Avoiding McDonald's
Watching the Superbowl, and seeing the McDonald's commercial where the company announced a policy that they will ask their customers to do various kinds of performance art rather than pay, I said to my kids, "well, I guess I am avoiding McDonald's for a while." Not only do I not want to sing a song to avoid paying my $5 bill, I probably would pay them $50 to shut up and just give me my damn food.
My kids acted like I was being a curmudgeon, but apparently I am not alone:
Early on Monday morning I paid a visit to the Golden Arches while traveling through Union Station in Washington, D.C. After a moment’s wait I placed my order with an enthusiastic cashier, and started to pay.
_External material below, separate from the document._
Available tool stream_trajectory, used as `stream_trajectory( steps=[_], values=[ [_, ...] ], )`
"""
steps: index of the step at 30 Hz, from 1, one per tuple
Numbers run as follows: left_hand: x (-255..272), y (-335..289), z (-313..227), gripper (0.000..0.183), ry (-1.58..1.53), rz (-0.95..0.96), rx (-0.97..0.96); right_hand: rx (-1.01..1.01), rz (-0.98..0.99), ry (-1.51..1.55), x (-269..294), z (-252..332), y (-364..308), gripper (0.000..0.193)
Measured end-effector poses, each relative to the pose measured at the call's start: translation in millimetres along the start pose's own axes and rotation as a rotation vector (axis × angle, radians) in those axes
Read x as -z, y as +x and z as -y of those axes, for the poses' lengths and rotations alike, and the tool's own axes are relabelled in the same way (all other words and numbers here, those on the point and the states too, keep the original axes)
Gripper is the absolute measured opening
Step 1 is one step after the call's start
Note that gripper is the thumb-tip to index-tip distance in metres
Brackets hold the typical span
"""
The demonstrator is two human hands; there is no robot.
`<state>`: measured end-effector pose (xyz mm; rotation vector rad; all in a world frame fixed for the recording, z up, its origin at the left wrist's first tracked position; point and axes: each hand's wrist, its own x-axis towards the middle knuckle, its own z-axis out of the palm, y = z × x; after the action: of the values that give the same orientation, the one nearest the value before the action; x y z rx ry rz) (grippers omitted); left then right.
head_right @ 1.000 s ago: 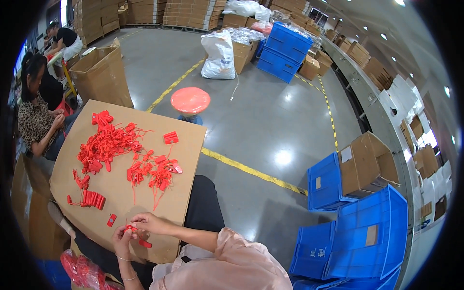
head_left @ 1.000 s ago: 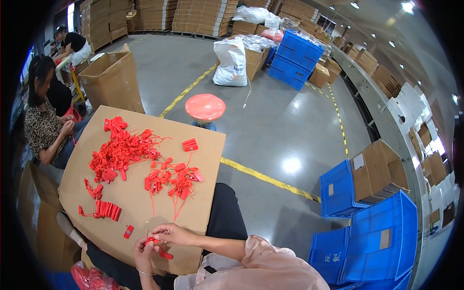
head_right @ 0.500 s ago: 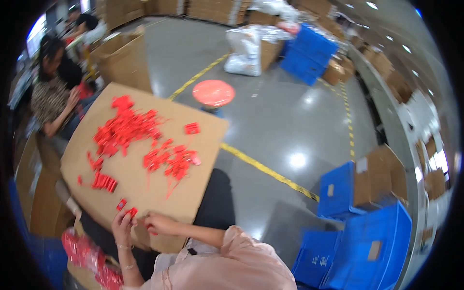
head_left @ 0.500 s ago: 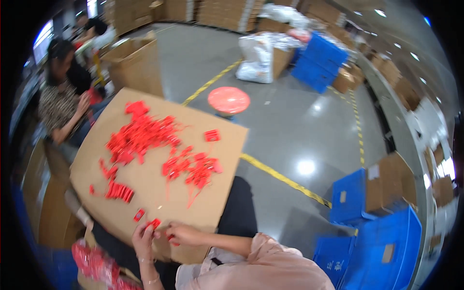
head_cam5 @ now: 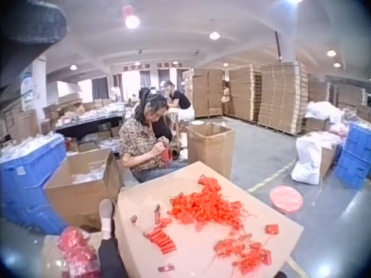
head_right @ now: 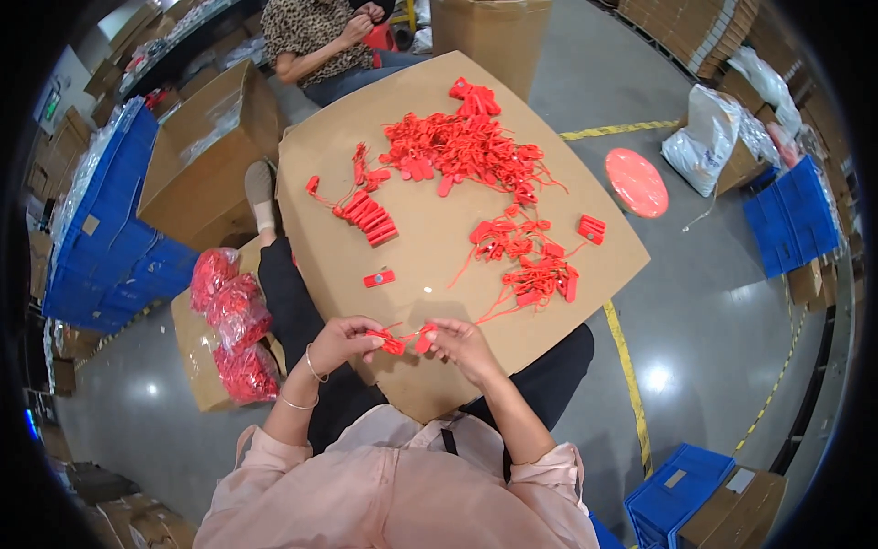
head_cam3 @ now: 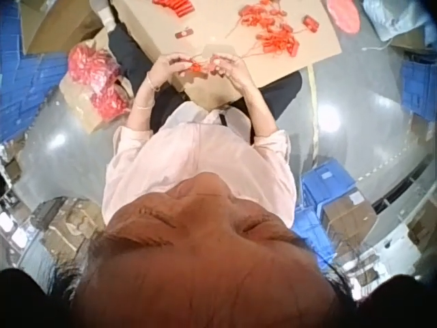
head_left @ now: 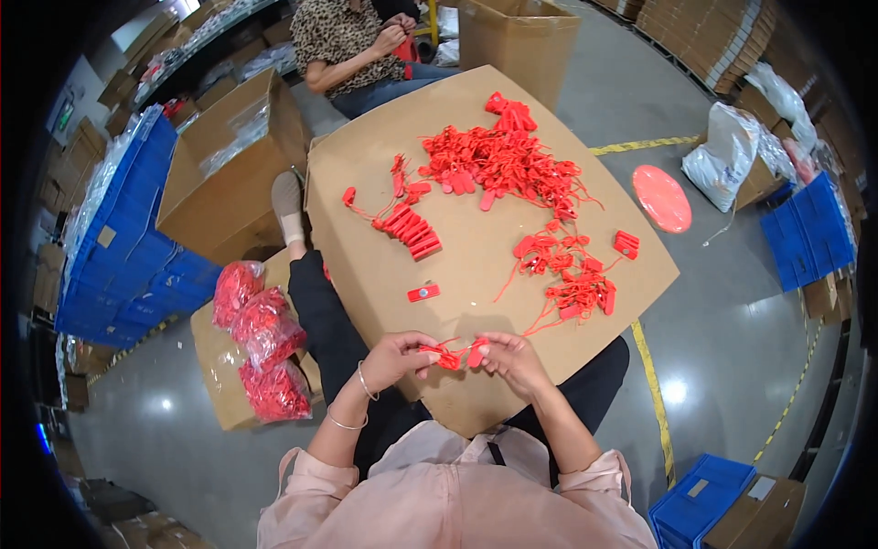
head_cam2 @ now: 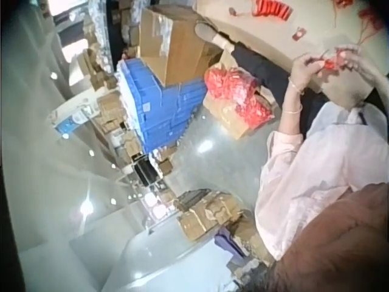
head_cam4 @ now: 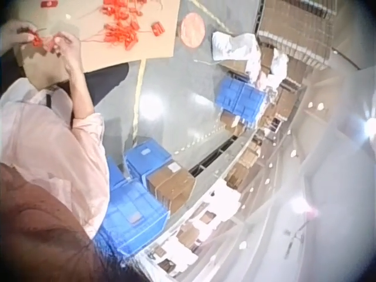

Suddenly the woman began clapping and cheering, and the restaurant crew quickly gathered around her and joined in. This can’t be good, I thought, half expecting someone to put a birthday sombrero on my head. The cashier announced with glee, “You get to pay with lovin ’!” Confused, I again started to try to pay. But no.
I wouldn’t need money today, she explained, as I had been randomly chosen for the store’s “Pay with Lovin’ ” campaign, the company’s latest public-relations blitz, announced Sunday with a mushy Super Bowl TV commercial featuring customers who say “I love you” to someone, or perform other feel-good stunts, and are rewarded with free food. Between Feb. 2 and Valentine’s Day, the company says, participating McDonald’s locations will give away 100 meals to unsuspecting patrons in an effort to spread “the lovin’.”
If the “Pay with Lovin’ ” scenario looks touching on television, it is less so in real life. A crew member produced a heart-shaped pencil box stuffed with slips of paper, and instructed me to pick one. My fellow customers seemed to look on with pity as I drew my fate: “Ask someone to dance.” I stood there for a mortified second or two, and then the cashier mercifully suggested that we all dance together. Not wanting to be a spoilsport, I forced a smile and “raised the roof” a couple of times, as employees tried to lure cringing customers into forming some kind of conga line, asking them when they’d last been asked to dance.
The public embarrassment ended soon enough, and I slunk away with my free breakfast, thinking: Now there’s an idea that never should have left the conference room.
It didn't look touching on TV, it looked awful. I had already decided to avoid McDonald's for the time being based on the commercial but my thanks to the author for confirming it.